→ **Work task**: The whole listing is to be printed again exactly.

→ **Material for this exercise**:
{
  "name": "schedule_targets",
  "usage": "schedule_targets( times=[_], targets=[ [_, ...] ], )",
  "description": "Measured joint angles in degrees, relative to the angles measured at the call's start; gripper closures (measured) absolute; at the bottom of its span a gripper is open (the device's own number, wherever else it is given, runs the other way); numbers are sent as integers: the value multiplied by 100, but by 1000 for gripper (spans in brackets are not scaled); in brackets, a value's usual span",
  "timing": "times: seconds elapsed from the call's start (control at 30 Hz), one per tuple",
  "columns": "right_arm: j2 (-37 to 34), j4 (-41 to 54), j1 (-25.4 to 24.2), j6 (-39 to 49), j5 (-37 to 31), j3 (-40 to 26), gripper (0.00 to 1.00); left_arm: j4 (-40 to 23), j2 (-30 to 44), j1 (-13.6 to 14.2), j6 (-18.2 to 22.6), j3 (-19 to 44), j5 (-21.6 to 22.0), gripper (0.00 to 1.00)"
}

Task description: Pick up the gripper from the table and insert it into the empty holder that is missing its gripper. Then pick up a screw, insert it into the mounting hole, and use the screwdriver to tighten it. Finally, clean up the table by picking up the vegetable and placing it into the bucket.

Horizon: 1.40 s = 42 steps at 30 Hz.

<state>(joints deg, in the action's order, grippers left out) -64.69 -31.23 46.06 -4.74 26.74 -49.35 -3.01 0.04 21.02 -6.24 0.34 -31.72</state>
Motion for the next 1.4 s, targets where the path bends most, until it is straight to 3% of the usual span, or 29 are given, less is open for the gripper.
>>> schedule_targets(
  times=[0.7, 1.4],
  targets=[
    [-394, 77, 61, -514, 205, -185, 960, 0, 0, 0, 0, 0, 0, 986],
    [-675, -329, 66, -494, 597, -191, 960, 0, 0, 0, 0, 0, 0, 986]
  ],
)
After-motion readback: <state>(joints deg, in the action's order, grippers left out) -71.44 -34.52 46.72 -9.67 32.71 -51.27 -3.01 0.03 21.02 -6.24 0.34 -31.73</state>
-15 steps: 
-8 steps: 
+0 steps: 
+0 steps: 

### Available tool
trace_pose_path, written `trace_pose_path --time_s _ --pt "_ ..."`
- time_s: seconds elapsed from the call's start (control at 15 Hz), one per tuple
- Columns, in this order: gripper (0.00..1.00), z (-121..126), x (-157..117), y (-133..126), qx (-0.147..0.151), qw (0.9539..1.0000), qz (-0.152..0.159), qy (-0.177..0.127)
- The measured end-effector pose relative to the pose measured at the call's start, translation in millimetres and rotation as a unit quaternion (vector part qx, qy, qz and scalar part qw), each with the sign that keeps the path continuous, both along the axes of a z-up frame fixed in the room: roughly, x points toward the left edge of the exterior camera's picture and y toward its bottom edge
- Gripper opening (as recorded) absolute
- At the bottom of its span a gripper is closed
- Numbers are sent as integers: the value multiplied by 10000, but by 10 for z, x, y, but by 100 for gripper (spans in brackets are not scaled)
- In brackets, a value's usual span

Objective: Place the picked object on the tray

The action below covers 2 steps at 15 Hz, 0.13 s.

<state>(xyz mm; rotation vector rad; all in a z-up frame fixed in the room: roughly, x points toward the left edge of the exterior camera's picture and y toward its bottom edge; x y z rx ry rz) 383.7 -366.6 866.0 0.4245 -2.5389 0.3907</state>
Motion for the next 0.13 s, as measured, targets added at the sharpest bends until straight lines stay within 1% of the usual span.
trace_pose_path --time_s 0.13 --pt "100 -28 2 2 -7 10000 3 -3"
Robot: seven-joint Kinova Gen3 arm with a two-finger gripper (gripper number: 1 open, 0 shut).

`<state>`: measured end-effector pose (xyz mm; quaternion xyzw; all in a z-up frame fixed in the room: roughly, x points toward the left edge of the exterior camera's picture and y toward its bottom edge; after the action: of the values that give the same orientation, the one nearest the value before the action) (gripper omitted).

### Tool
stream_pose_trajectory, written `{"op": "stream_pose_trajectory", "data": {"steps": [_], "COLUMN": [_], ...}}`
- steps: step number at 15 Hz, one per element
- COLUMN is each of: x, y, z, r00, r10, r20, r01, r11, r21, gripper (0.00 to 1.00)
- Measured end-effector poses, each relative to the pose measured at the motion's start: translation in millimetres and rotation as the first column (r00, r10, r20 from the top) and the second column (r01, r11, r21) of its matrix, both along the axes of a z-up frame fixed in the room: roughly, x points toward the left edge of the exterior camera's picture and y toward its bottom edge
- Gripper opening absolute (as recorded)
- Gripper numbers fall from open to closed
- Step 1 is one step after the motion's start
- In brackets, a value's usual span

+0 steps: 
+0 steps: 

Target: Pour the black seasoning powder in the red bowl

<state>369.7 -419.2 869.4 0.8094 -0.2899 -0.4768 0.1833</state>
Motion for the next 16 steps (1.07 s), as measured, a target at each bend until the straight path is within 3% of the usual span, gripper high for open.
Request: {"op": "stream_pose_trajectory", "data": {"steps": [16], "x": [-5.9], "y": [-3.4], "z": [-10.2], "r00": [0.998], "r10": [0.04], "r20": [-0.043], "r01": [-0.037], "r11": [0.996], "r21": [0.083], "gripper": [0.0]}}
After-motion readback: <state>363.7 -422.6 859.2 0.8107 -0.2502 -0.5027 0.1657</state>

→ **Exercise answer**:
{
  "name": "schedule_targets",
  "usage": "schedule_targets( times=[_], targets=[ [_, ...] ], )",
  "description": "Measured joint angles in degrees, relative to the angles measured at the call's start; gripper closures (measured) absolute; at the bottom of its span a gripper is open (the device's own number, wherever else it is given, runs the other way); numbers are sent as integers: the value multiplied by 100, but by 1000 for gripper (spans in brackets are not scaled); in brackets, a value's usual span",
  "timing": "times: seconds elapsed from the call's start (control at 30 Hz), one per tuple",
  "columns": "right_arm: j2 (-37 to 34), j4 (-41 to 54), j1 (-25.4 to 24.2), j6 (-39 to 49), j5 (-37 to 31), j3 (-40 to 26), gripper (0.00 to 1.00); left_arm: j4 (-40 to 23), j2 (-30 to 44), j1 (-13.6 to 14.2), j6 (-18.2 to 22.6), j3 (-19 to 44), j5 (-21.6 to 22.0), gripper (0.00 to 1.00)"
}

Task description: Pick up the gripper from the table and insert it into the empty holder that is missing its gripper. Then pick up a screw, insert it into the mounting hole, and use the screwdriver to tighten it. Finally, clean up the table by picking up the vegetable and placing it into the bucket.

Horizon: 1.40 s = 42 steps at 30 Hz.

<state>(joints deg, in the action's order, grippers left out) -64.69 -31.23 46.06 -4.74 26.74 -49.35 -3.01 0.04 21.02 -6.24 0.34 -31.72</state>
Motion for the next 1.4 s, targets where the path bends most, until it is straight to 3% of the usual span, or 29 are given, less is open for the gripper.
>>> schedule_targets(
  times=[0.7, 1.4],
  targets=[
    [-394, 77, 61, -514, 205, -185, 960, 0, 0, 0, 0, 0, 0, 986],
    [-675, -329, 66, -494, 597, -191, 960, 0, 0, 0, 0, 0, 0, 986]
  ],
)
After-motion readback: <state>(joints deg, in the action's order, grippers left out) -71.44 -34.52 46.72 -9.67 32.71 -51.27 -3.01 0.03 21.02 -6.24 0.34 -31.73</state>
-15 steps: 
-8 steps: 
+0 steps: 
+0 steps: 

### Available tool
trace_pose_path, written `trace_pose_path --time_s _ --pt "_ ..."`
- time_s: seconds elapsed from the call's start (control at 15 Hz), one per tuple
- Columns, in this order: gripper (0.00..1.00), z (-121..126), x (-157..117), y (-133..126), qx (-0.147..0.151), qw (0.9539..1.0000), qz (-0.152..0.159), qy (-0.177..0.127)
- The measured end-effector pose relative to the pose measured at the call's start, translation in millimetres and rotation as a unit quaternion (vector part qx, qy, qz and scalar part qw), each with the sign that keeps the path continuous, both along the axes of a z-up frame fixed in the room: roughly, x points toward the left edge of the exterior camera's picture and y toward its bottom edge
- Gripper opening (as recorded) absolute
- At the bottom of its span a gripper is closed
- Numbers are sent as integers: the value multiplied by 10000, but by 10 for z, x, y, but by 100 for gripper (spans in brackets are not scaled)
- In brackets, a value's usual span

Objective: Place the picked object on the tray

The action below covers 2 steps at 15 Hz, 0.13 s.

<state>(xyz mm; rotation vector rad; all in a z-up frame fixed in the room: roughly, x points toward the left edge of the exterior camera's picture and y toward its bottom edge; x y z rx ry rz) 383.7 -366.6 866.0 0.4245 -2.5389 0.3907</state>
Motion for the next 0.13 s, as measured, targets added at the sharpest bends until straight lines stay within 1% of the usual span.
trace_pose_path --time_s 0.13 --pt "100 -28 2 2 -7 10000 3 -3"
Robot: seven-joint Kinova Gen3 arm with a two-finger gripper (gripper number: 1 open, 0 shut).

`<state>`: measured end-effector pose (xyz mm; quaternion xyzw; all in a z-up frame fixed in the room: roughly, x points toward the left edge of the exterior camera's picture and y toward its bottom edge; after the action: of the values that give the same orientation, the one nearest the value before the action) (gripper omitted).

### Tool
stream_pose_trajectory, written `{"op": "stream_pose_trajectory", "data": {"steps": [_], "COLUMN": [_], ...}}`
- steps: step number at 15 Hz, one per element
- COLUMN is each of: x, y, z, r00, r10, r20, r01, r11, r21, gripper (0.00 to 1.00)
- Measured end-effector poses, each relative to the pose measured at the motion's start: translation in millimetres and rotation as the first column (r00, r10, r20 from the top) and the second column (r01, r11, r21) of its matrix, both along the axes of a z-up frame fixed in the room: roughly, x points toward the left edge of the exterior camera's picture and y toward its bottom edge
- Gripper opening absolute (as recorded)
- Gripper numbers fall from open to closed
- Step 1 is one step after the motion's start
- In brackets, a value's usual span

+0 steps: 
+0 steps: 

Target: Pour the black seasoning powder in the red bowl

<state>369.7 -419.2 869.4 0.8094 -0.2899 -0.4768 0.1833</state>
Motion for the next 16 steps (1.07 s), as measured, a target at each bend until the straight path is within 3% of the usual span, gripper high for open.
Request: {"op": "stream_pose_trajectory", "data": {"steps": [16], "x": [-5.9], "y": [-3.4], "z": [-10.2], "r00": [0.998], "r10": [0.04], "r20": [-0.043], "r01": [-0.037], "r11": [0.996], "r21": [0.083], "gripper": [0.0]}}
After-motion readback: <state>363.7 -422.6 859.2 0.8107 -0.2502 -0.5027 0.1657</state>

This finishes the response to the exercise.